Comment faire fonctionner sa campagne de crowdfunding entrepreneurial ?

Les entreprises doivent mettre en place de véritables stratégies de communication pour qu’une campagne de crowdfunding entrepreneurial fonctionne. Voici quelques conseils :

1. Bien choisir la date de lancement de la campagne : éviter les moments où les donateurs potentiels auront peu de temps à consacrer pour se rendre sur les sites de financement participatif et lire les projets, c’est à dire principalement pendant les vacances estivales. Evitez aussi les fêtes de fin d’année quand une grosse partie du pouvoir d’achat est consacrée aux cadeaux de noël ;

2. Avant la campagne, bien ficeler le projet : la réalisation d’un business plan est plus que conseillé à cette étape. Vous devrez aussi bien réfléchir à la façon dont vous allez animer la campagne et les réseaux sociaux ainsi qu’aux éventuelles contreparties. Il faut raconter une belle histoire pour inciter aux donations. Vous devez sélectionner la plateforme idéale et réfléchir au montant que vous allez demander et comment l’argent va être utilisé. Les donateurs potentiels doivent savoir à quoi servira concrètement l’argent qu’ils ont donné ;

3. Faire vivre la campagne une fois qu’elle est lancée. Inutile de partir en sprintant, la campagne de crowdfunding est un marathon et il faut la faire tenir jusqu’au bout! Vous devrez motiver vos proches et c’est ensuite eux qui motiveront les leurs et ainsi de suite.

Quel est le coût d’une campagne ?

On voit souvent dans le financement participatif une bonne façon d’avoir des fonds pour créer son entreprise. On oublie toutefois qu’une telle campagne demande du temps et de l’argent.

Tout d’abord, il faut communiquer autour, créer des visuels, prendre des photos et des vidéos…bref, faire vivre le projet.

Il faut ensuite réaliser des rétributions. Dans certains ças, comme souvent pour des projets associatifs, les continuateurs n’attendront rien en échange. Toutefois, dans le cas d’une entreprise, ils souhaiteront peut être avoir des réductions sur les produits et les services, des échantillons ou d’autres produits de l’entreprise. Tout cela a un coût qu’il faudra maitriser pour ne pas qu’il représente un pourcentage trop important des fonds récoltés pendant la campagne.

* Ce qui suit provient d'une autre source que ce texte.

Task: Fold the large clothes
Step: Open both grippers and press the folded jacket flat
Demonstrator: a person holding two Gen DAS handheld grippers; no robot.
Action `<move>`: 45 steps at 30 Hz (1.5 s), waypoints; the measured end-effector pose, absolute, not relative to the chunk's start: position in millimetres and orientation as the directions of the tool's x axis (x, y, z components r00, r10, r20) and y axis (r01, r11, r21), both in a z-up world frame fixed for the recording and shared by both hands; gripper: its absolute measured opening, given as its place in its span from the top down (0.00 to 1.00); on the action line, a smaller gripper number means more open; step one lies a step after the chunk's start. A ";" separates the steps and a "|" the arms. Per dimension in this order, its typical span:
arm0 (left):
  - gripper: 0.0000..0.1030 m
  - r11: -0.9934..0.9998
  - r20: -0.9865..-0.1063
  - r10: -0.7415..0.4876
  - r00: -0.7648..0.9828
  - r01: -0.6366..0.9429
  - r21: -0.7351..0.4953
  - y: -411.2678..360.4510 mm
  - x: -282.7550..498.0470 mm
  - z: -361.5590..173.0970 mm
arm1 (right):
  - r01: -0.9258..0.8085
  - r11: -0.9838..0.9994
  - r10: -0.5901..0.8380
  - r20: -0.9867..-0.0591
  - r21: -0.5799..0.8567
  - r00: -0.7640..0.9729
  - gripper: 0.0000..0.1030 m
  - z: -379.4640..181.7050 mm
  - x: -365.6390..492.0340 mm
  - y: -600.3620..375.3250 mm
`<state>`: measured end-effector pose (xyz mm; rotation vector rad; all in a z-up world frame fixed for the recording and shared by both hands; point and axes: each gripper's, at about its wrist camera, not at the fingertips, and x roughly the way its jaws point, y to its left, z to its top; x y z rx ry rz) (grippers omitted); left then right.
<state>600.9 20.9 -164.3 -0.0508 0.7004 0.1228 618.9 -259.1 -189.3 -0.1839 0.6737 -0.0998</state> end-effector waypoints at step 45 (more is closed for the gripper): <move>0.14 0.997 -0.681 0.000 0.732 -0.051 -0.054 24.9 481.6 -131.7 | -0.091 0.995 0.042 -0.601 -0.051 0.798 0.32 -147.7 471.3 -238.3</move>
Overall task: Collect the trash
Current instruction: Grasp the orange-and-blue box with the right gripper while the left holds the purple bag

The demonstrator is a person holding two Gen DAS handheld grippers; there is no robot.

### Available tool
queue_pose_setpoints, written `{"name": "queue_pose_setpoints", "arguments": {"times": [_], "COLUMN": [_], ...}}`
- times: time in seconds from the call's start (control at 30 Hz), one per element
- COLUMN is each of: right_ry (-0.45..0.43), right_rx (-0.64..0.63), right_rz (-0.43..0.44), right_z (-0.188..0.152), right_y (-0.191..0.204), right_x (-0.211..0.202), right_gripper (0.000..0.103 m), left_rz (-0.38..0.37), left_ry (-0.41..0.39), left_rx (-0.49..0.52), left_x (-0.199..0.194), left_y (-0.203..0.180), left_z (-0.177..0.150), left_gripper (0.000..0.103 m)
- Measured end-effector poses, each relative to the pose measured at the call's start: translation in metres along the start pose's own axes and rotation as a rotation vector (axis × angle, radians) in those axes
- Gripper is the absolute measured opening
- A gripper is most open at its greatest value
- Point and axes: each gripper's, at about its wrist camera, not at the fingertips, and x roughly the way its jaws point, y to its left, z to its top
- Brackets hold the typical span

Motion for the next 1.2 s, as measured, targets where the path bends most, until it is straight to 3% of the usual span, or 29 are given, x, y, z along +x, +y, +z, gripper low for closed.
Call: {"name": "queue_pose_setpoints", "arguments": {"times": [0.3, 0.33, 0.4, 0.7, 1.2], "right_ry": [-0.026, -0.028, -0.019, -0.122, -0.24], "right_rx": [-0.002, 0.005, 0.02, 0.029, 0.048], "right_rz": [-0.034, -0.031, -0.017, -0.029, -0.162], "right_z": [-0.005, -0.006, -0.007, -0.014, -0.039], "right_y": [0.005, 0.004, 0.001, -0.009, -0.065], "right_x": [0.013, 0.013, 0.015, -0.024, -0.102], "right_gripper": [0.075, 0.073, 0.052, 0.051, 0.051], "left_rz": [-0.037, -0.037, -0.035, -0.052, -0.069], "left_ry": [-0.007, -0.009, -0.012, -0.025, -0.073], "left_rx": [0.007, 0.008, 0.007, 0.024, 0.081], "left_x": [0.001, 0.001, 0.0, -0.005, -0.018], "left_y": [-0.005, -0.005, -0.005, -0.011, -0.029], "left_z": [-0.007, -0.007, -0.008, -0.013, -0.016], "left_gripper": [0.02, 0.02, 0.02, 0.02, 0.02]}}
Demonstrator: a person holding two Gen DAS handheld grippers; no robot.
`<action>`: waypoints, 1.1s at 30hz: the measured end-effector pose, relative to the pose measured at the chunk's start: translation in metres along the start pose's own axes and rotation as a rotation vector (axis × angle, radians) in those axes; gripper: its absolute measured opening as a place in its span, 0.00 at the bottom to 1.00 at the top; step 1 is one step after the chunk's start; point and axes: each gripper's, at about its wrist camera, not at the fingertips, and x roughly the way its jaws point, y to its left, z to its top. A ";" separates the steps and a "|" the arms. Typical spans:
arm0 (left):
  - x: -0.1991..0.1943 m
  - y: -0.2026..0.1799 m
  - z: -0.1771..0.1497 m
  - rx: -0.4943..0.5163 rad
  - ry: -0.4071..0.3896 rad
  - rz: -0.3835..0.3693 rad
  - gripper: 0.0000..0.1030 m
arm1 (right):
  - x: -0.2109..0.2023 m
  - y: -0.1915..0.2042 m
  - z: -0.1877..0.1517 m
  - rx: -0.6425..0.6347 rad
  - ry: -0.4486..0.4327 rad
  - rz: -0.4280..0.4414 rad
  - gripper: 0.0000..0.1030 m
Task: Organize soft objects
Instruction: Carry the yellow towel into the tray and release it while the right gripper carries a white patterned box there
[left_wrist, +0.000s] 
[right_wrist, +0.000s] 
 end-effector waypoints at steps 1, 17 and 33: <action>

De plus, la plateforme prendra une commission, qui peut atteindre les 10%. Plus les plateformes sont connues, plus le pourcentage prélevé est en général élevé.

Enfin, dernier frais à prendre en compte : les impôts. Les revenus de la campagne de financement participatif sont en effet inclus dans les revenus de l’entreprise et font donc partie du résultat imposable. Le revenu est ensuite imposé selon le mode d’imposition de l’entreprise (impôt sur le revenu ou impôt sur les sociétés).

En conclusion, pour 100€ récoltés pendant la campagne, l’entreprise payera :

  • Environ 10€ de rétribution (échantillon, bon de réduction…) ;
  • Quelques euros pour l’animation, disons 5€ ;
  • Une commission de la plateforme de 10€ ;
  • Des impôts : 15€ si l’entreprise est à l’IS et bénéficie du taux réduit, sinon 33€. Si elle est à l’IR, le montant dépendra du taux d’imposition de son foyer fiscal.